Is the carnivore diet lacking in Vitamin K1 or the K complex?
The consensus among some people is the carnivore diet is deficient in so many nutrients and vitamins. A myth that has already been disproved.
No different to the myth of meat containing no vitamin C, and other nutrients or vitamins.
So what’s the truth of the matter when it comes to Vitamin K1, K2, or K in general in relation to animal products or the carnivore diet?
Let’s talk about it.
What research says:
1. Vitamin K1 is present in many animal-based foods
This is based on research conducted in March 2007, on Japanese women in particular. It’s titled, “Vitamin K content of foods and dietary vitamin K intake in Japanese young women”.
Since the main focus of this article is to point out the fact MEAT and animal products have enough vitamin K, that’s what I’ll be doing.
Here are some stats from the paper:
- Beef chuck: 0.6 µg/100g.
- Mackerel: 1.0 µg/100g.
- Egg yolk: 7.0 µg/100g.
- Butter: 2.0 µg/100g.
- Processed cheese: 2.0ug/100g.
- Yoghurt: o.3ug/100g.
- Whole egg: 0.6ug/100g.
- Whole milk: 1.0ug/100g.
- Beff tallow: 1.0ug/100g.
- Cream: 1.0ug/100g.
Remember, we’re NOT talking about MK-4 or MK-7, which are part of the K2 complex. We’re talking about PK, which is the Vitamin K1 complex.
This list is dated from 2007 and yet it still shows there is K1 present in animal foods despite many websites reporting on the opposite (or omitting information entirely).
The consensus of animal products having only K2 isn’t correct and no new information suggests otherwise.
2. Bioavailability of Vitamin K is better in animal products
It is concluded that the bioavailability of membrane-bound phylloquinone is extremely poor and may depend on other food components, notably fat.
This has two meanings.
One, the bioavailability of vegetables and fruits for Vitamin K is poor, and eating these foods with butter or Olive oil would make it better absorbed.
In spite of the bioavailability in general.
And two, eating meats, fish, shellfish, eggs, and dairy will net you MORE vitamin K than veg or fruits ever could.
It’s only natural to see why since its absorbability depends on components like FAT content.
3. Avocado and mackerel are equal in K1 content
Avocado has the same amount of K1 as mackerel and, given that it’s a plant source, the K1 is less bioavailable.
Published by Pubmed, it shows that Mackerel and Avocado, which sounds insane if you’re a plant fanatic, is equal in K1 to Mackerel.
Also as we’ve pointed out, plant sources of Vitamin K are less bioavailable. That means Mackerel, a food you won’t see on “best vitamin K food” lists any time soon is the superior option.
That’s ironic ain’t it?
The point here isn’t to bash, but to distinguish and point out the facts.
4. It’s unclear if Vitamin K1 is necessary
Current research shows that K2 performs the same functions while being distributed more evenly throughout the body.
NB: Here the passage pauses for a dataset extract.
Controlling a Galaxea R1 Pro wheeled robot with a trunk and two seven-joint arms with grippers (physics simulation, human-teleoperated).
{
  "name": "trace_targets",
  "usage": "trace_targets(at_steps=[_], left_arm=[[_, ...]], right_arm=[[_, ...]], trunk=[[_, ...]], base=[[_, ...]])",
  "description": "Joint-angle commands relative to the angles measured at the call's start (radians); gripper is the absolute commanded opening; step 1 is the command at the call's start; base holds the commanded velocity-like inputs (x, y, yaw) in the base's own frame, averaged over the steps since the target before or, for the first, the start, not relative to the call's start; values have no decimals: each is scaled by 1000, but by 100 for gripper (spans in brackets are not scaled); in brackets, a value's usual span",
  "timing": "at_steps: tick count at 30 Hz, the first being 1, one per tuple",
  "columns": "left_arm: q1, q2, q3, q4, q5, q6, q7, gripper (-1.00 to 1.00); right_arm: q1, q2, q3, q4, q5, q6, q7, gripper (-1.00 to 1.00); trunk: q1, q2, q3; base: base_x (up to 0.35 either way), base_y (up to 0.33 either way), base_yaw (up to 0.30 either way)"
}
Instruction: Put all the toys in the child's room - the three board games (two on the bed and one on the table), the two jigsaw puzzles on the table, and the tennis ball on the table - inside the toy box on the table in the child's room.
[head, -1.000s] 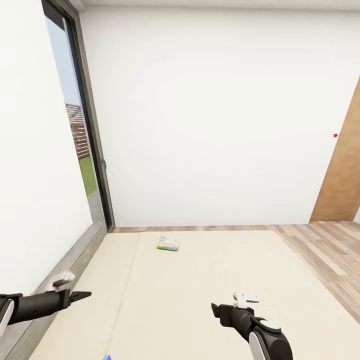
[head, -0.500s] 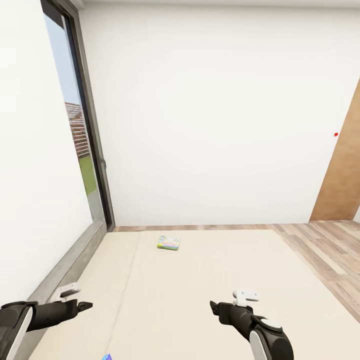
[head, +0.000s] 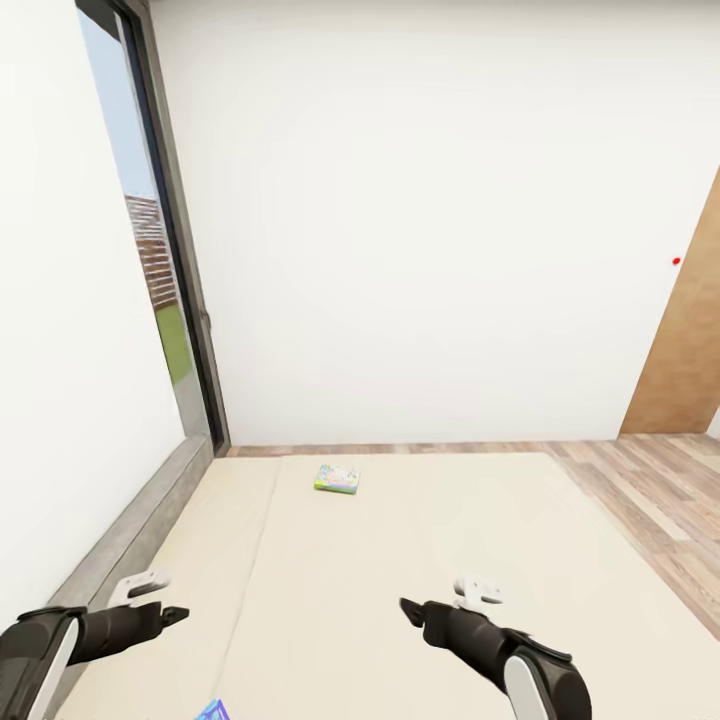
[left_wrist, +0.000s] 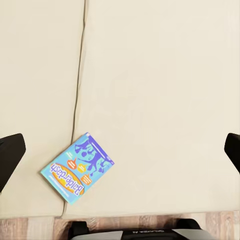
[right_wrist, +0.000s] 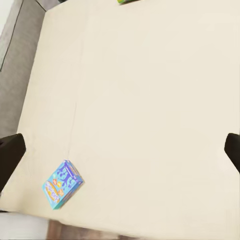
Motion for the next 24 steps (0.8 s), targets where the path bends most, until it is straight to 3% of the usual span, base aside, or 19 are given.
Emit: trace_targets(at_steps=[1,6,14,24], left_arm=[[0,-1,1,1,-2,5,-4,100],[0,-4,-1,4,-2,3,-3,100],[0,-14,-10,10,-2,-24,-2,100],[0,-22,-70,13,-3,-35,-1,100]], right_arm=[[0,-1,-3,-1,-7,8,25,100],[-1,-8,-24,-2,-46,18,130,100],[0,-21,-101,0,-67,25,286,100],[2,-26,-179,2,-73,30,477,100]], trunk=[[0,-1,-2],[0,-1,-10],[0,-1,-23],[0,-1,-39]], base=[[0,0,0],[0,0,0],[0,0,0],[0,0,0]])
Current research also shows that K2 performs additional functions which K1 does not and potentially even acts outside of the vitamin K cycle.
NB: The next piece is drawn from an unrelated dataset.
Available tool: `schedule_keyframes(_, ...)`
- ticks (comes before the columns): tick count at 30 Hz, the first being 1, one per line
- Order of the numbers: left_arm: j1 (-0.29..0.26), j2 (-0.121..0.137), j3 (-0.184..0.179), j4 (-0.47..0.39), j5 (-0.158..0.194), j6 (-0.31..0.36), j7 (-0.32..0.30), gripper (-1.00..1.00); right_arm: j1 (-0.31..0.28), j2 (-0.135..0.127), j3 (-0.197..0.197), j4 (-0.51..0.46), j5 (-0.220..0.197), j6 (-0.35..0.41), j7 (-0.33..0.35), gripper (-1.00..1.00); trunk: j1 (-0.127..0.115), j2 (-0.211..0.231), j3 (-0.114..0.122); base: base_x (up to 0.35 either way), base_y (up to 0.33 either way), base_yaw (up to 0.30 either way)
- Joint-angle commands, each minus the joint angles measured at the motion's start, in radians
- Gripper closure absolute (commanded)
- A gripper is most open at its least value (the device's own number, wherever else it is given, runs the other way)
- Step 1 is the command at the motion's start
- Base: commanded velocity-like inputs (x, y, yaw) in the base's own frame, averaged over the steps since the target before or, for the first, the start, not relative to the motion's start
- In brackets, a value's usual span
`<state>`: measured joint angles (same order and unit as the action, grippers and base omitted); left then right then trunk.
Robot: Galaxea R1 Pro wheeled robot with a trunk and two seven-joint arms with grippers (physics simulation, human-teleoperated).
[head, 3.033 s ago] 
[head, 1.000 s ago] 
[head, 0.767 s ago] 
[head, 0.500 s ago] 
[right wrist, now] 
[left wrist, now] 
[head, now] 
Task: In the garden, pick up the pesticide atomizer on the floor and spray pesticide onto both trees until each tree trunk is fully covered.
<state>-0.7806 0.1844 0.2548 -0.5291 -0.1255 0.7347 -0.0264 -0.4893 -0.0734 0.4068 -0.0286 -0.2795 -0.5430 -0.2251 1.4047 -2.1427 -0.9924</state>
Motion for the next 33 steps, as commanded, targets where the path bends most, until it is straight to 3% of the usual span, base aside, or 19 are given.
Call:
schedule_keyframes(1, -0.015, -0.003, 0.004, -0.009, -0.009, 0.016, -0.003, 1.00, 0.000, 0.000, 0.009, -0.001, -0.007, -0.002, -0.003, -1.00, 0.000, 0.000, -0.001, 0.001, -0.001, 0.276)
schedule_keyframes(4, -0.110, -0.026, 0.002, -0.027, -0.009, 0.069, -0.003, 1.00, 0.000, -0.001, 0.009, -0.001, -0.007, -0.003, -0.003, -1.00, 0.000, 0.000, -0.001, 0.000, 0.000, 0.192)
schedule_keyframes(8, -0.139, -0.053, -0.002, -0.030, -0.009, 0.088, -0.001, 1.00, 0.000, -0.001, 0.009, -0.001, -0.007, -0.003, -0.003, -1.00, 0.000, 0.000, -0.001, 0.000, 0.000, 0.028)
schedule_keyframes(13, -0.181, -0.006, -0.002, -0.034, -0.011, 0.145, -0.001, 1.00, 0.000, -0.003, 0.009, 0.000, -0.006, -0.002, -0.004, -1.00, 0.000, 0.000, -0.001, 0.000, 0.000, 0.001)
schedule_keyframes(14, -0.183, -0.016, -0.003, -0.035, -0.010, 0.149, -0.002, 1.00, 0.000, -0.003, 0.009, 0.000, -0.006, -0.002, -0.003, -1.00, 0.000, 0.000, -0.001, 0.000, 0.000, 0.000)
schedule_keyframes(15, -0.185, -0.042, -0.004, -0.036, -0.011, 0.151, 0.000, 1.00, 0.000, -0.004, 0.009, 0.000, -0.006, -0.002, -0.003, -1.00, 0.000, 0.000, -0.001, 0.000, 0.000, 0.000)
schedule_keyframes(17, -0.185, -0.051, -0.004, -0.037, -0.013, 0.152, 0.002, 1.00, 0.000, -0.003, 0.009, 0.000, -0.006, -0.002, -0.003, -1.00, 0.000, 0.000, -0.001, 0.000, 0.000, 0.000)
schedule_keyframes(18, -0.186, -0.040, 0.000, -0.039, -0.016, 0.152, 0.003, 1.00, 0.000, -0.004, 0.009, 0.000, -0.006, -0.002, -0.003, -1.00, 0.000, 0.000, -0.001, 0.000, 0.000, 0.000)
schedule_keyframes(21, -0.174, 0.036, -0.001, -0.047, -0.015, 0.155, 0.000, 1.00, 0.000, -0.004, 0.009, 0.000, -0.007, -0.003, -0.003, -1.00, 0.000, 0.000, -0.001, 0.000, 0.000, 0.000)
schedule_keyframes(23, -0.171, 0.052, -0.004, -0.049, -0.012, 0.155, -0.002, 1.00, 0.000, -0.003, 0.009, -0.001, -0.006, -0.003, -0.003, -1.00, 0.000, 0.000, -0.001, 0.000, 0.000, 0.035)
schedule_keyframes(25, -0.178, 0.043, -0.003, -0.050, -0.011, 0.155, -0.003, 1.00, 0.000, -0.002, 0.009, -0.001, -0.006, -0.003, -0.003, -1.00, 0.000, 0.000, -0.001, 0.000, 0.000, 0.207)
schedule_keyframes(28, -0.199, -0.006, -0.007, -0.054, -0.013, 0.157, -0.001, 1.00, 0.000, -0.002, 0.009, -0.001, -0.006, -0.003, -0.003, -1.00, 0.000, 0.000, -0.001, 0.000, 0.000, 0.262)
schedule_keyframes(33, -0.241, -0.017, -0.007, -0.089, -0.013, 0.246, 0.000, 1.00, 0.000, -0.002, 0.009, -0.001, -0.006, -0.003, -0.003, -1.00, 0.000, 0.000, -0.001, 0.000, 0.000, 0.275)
The first part can be shown here.
The second and third parts can be seen here.
In spite of everything mentioned so far with animal products having K1 and being more absorbable than plant sources (even if plant sources theoretically have more K1), it’s not as needed as Vitamin K2.
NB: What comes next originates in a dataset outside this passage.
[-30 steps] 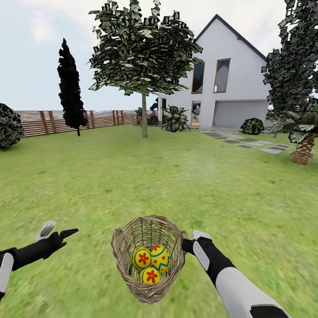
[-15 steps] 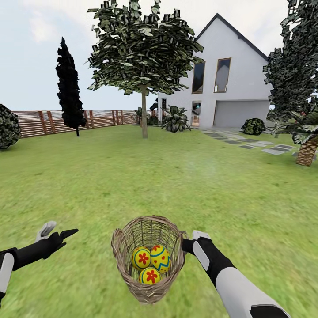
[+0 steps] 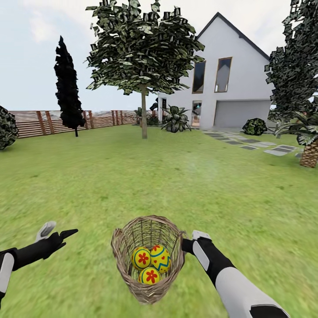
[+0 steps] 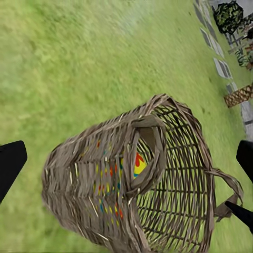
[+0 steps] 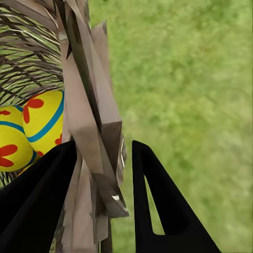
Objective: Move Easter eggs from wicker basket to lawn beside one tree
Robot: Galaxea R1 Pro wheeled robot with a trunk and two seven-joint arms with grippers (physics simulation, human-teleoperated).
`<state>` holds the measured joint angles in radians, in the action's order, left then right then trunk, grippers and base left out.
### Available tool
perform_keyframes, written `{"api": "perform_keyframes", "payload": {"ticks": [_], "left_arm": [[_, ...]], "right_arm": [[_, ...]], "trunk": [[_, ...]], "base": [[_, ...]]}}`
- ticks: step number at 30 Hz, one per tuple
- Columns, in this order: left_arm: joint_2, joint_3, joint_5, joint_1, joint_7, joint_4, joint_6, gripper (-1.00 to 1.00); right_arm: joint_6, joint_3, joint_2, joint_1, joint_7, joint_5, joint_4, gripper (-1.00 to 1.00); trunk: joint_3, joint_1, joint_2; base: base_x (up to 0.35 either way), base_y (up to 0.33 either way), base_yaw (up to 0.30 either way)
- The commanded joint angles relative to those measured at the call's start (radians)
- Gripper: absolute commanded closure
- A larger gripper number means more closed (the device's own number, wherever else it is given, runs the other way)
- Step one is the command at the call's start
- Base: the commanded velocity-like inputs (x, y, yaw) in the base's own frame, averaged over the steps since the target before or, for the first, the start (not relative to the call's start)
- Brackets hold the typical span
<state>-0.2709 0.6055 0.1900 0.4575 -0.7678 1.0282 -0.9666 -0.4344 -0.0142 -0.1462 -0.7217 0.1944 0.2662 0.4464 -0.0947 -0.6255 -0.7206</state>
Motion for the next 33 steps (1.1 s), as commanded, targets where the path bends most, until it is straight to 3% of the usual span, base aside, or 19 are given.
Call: {"api": "perform_keyframes", "payload": {"ticks": [1,33], "left_arm": [[0.000,0.002,-0.001,0.001,-0.005,0.000,-0.004,-1.00],[0.000,0.003,0.004,0.001,-0.010,0.001,-0.007,-1.00]], "right_arm": [[-0.003,-0.003,0.000,-0.001,0.007,0.013,0.003,1.00],[-0.003,-0.004,-0.005,-0.001,0.007,0.014,0.003,1.00]], "trunk": [[-0.002,-0.001,-0.001],[0.000,-0.001,-0.001]], "base": [[0.333,0.000,0.000],[0.321,0.000,0.041]]}}
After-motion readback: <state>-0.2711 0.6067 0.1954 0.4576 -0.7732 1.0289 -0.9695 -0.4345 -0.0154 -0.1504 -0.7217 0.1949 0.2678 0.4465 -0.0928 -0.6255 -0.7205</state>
Or at least, its needs aren’t as clear as Vitamin K2’s role in the body, given K2 can do what K1 does but is essentially better on top of other important roles.
- Taking calcium out of the bones.
- Working with Vitamin D.
And so on.
Carnivores are NOT deficient in Vitamin K1
As usual, those claiming deficiencies can never point to it or prove it. It’s slander at best.
This data says a lot and proves a lot as well if you’re one of those who relies on data. But even from observation, if you look at those who predominantly eat meat, it’s clear they don’t lack K1.
If they did, symptoms would show up.
This is never the case if those carnivore eaters are eating a HEALTHY version of the carnivore diet where they get all the nutrients, vitamins, minerals, and foods needed to fulfil that.
That said, it absolutely doesn’t hurt to pair veg, fruit, and meats together. Though you have to understand that the majority of your K vitamins will come from meat and seafood, NOT the plant sources.
This is the whole point. Plant sources aren’t necessary for this specific purpose.